Overlay is a necessarily modest, and belated, response to the 10th Tokyo Biennale, adopting some of its themes but developing them in ways which are far more appropriate to our present day. Its title is borrowed from an important book by the feminist art critic Lucy R. Lippard, published in 1983 but written, largely, in the late 1970s. In this work, Lippard explored the strong connections between sculptural practices of the previous two decades — and Land Art, especially — and the ‘art of prehistory’, such as megaliths and hill drawings. Given that these works were often used in ritual practices devoted to a nature which was represented as female, or a form of goddess, then Lippard’s ‘overlaying’ of then-contemporary practices — and forms of activism — upon these ancient artefacts is both moving and compelling.
On the cover of Lippard’s book is an image of a work by the great American artist Nancy Holt (1938–2014), and it is a great honour to be able to include her work in our Overlay, also. Her series of photographs, Trail Markers, were made in 1969 on Dartmoor, which she was visited with her husband, the artist Robert Smithson. (Incidentally, this is close to where Lippard stayed in the 1970s, while undertaking research for her book.) At this point, of course, Holt was a young artist, too, and if this work possesses a modesty of scale absent in her later installations, it shares with them an acute sensitivity to material, time, and place. It seems clear that she should have been included in the 10th Tokyo Biennale, as some of her friends — Carl Andre, Richard Serra — were, and in including her here, we hope it might be seen as a form of retrospective restitution.

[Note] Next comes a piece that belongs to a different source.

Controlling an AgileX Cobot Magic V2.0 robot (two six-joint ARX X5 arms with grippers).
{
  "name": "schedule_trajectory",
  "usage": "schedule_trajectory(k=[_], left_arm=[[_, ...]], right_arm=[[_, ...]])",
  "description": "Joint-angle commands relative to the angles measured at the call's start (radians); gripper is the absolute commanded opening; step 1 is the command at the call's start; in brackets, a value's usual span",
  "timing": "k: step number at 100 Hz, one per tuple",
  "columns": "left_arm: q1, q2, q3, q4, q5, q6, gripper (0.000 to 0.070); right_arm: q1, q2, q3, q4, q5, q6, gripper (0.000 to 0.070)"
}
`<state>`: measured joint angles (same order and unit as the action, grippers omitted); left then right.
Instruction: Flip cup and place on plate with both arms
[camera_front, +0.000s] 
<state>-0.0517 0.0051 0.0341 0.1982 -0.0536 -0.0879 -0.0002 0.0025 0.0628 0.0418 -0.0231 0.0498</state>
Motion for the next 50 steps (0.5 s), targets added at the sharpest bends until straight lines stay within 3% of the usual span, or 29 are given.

The four remaining artists in the exhibition; Cathy Haynes, Nancy Holt, Hannah Lees, Zoë Paul, Claire Potter, might all be said to share with Holt a fascination with material, and its relationship to time and place, an active relationship at that, one subject to chance and change, and one which can be used with intent both personal and magical. While their works might also, then, share some of the concerns of the artists written about by Lippard, they explore them with a greater knowingness than was sometimes evident then, an unwillingness to accept the supposed naturalness of being female, and the connection to the earth which comes with it. Their works are marked by a sense of dislocation from the natural world — even an uncertainty of what might be meant by such a phrase — and are streaked with the artificial and materials which we persist in calling ‘man-made’. There is something provisional about the works, beautiful and compelling as they are, and, like Holt’s photographs, they seem to suggest that they are but points along a way.
The exhibition has been curated by Jeremy Millar, artist, and tutor at the Royal College of Art, London. A publication containing a conversation between the artists and Millar, as well as reference and installation photographs, will be available in September 2016.